Reason, quitting the path of plain doctrine and calm philosophy, becomes uncertain, vacillating, leaves the field free to Imagination, which, delighting in paradoxes, dreams, and chimeras, and reigning supreme, throws ideas into a multitude of false positions, which, becoming afterwards systematized, serve for the development of other species.
But thought—that food of the mind, that mysterious link between the soul and the body—acts in two ways upon man: by its visible and its spiritual sign. If a moral or physical cause acts on the mind with sufficient power to create a visible picture, as in the phenomenon of hallucinations, an image is produced; thus, in derangement, the mind is not the diseased part, it is the organ alone that suffers. The instrument is defective—the mind that directed it is untouched; it rests inactive, but it is never injured; sometimes it even struggles through all obstacles, and proves that all its energy is preserved, notwithstanding its long rest. In its sickness, obliged to act on a chimera, it has continued its functions with perfect regularity.

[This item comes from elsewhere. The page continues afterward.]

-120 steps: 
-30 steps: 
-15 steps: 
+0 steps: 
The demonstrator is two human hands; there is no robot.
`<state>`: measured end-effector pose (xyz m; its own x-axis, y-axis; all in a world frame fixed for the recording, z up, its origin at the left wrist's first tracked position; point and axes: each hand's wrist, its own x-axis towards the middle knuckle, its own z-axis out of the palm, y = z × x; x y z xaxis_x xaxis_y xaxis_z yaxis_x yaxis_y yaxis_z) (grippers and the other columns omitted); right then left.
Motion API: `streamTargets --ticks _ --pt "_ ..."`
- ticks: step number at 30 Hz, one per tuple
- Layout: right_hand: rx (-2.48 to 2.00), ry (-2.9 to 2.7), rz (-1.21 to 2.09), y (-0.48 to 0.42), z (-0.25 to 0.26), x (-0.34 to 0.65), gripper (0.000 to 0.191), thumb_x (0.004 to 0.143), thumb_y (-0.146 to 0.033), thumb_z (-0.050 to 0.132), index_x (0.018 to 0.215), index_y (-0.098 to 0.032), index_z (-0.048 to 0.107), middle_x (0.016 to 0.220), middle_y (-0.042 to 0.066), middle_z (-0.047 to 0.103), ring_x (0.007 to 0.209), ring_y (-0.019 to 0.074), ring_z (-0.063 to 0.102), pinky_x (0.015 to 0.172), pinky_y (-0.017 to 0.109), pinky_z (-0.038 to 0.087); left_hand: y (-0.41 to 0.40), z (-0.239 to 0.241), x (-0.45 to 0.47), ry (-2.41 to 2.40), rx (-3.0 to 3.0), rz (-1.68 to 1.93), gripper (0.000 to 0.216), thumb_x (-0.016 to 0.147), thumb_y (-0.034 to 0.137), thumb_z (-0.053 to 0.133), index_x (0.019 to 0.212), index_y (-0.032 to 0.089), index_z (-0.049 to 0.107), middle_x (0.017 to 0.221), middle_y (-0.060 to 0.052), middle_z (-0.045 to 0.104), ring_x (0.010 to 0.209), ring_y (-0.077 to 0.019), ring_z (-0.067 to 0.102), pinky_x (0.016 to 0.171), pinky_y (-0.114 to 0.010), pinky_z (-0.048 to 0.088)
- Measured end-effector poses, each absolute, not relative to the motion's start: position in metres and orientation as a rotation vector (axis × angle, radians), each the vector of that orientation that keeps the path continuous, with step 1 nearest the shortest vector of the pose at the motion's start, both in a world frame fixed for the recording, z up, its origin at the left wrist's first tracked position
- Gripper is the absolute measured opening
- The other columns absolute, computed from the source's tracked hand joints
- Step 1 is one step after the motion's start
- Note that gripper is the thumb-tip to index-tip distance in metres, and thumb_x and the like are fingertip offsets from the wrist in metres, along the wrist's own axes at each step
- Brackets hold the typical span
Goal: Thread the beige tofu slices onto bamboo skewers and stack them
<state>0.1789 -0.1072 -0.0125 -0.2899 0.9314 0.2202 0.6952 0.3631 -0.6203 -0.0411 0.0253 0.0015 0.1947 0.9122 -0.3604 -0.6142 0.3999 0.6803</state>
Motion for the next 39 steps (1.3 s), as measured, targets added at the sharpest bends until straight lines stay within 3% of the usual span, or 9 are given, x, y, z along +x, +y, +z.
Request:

When neglect of fundamental principles has multiplied false notions, filled the mind with superstitions and errors, which have become general belief, the visible signs by which these notions are impressed on us exhibit themselves in hallucinations; thus, in periods of individuality, they are manifested in forms connected with the habitual preoccupation of whosoever is presented to the eyes of the mind.
The effects of hallucinations are of two kinds: either they have no influence on the mind, or they are accompanied by madness.
But in recognizing the authority of reason, it must not be forgotten that it is under restraint, and that consequently it can be checked and controlled; and, convinced with Bossuet that religion can only come under its influence to a certain point, and under fixed limits, we admit the authenticity of the apparitions of Holy Writ, which we separate entirely from the hallucinations of religious men occasioned by general belief, and compatible with reason.
If hallucination were a simple fact, its classification would not require such enlarged development; but it is far from being so. This particular state of the mind is seen under a multitude of aspects. It exists with reason, it constitutes a variety in madness; frequently, strange metamorphoses of feeling mask it completely. Almost always it accompanies alienation, of which it is then but a symptom. It exists in nightmare, in dreams, in ecstasies; certain nervous diseases, such as epilepsy, hysteria, hypochondria, are also frequently united with it; indeed, it is likewise observed in many inflammatory, chronic, and other affections.